Recorded information -

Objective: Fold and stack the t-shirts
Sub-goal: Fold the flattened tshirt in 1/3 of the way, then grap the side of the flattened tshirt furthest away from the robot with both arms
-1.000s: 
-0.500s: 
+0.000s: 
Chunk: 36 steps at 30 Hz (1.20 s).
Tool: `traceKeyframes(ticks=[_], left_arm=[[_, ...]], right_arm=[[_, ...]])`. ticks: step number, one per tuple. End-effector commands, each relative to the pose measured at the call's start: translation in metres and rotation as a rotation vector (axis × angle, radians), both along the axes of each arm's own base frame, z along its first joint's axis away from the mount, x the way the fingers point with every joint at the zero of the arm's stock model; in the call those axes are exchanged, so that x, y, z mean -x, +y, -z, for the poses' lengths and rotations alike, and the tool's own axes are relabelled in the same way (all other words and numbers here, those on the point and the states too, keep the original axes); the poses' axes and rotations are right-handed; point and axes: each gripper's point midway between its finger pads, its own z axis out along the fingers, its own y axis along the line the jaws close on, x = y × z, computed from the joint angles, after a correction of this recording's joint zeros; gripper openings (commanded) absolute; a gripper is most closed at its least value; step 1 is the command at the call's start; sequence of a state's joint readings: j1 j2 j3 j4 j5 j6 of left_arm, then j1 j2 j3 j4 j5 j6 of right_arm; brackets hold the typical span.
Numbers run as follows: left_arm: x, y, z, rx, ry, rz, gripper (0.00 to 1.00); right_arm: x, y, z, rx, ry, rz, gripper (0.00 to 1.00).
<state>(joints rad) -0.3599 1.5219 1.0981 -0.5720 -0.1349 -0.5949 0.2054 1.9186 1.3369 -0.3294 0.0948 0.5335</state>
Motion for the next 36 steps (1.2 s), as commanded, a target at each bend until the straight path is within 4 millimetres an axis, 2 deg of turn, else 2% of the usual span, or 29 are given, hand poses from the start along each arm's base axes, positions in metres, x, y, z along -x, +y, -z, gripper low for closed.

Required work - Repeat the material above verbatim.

Task solution -
Objective: Fold and stack the t-shirts
Sub-goal: Fold the flattened tshirt in 1/3 of the way, then grap the side of the flattened tshirt furthest away from the robot with both arms
-1.000s: 
-0.500s: 
+0.000s: 
Chunk: 36 steps at 30 Hz (1.20 s).
Tool: `traceKeyframes(ticks=[_], left_arm=[[_, ...]], right_arm=[[_, ...]])`. ticks: step number, one per tuple. End-effector commands, each relative to the pose measured at the call's start: translation in metres and rotation as a rotation vector (axis × angle, radians), both along the axes of each arm's own base frame, z along its first joint's axis away from the mount, x the way the fingers point with every joint at the zero of the arm's stock model; in the call those axes are exchanged, so that x, y, z mean -x, +y, -z, for the poses' lengths and rotations alike, and the tool's own axes are relabelled in the same way (all other words and numbers here, those on the point and the states too, keep the original axes); the poses' axes and rotations are right-handed; point and axes: each gripper's point midway between its finger pads, its own z axis out along the fingers, its own y axis along the line the jaws close on, x = y × z, computed from the joint angles, after a correction of this recording's joint zeros; gripper openings (commanded) absolute; a gripper is most closed at its least value; step 1 is the command at the call's start; sequence of a state's joint readings: j1 j2 j3 j4 j5 j6 of left_arm, then j1 j2 j3 j4 j5 j6 of right_arm; brackets hold the typical span.
Numbers run as follows: left_arm: x, y, z, rx, ry, rz, gripper (0.00 to 1.00); right_arm: x, y, z, rx, ry, rz, gripper (0.00 to 1.00).
<state>(joints rad) -0.3599 1.5219 1.0981 -0.5720 -0.1349 -0.5949 0.2054 1.9186 1.3369 -0.3294 0.0948 0.5335</state>
Motion for the next 36 steps (1.2 s), as commanded, a target at each bend until the straight path is within 4 millimetres an axis, 2 deg of turn, else 2% of the usual span, or 29 are given, hand poses from the start along each arm's base axes, positions in metres, x, y, z along -x, +y, -z, gripper low for closed.

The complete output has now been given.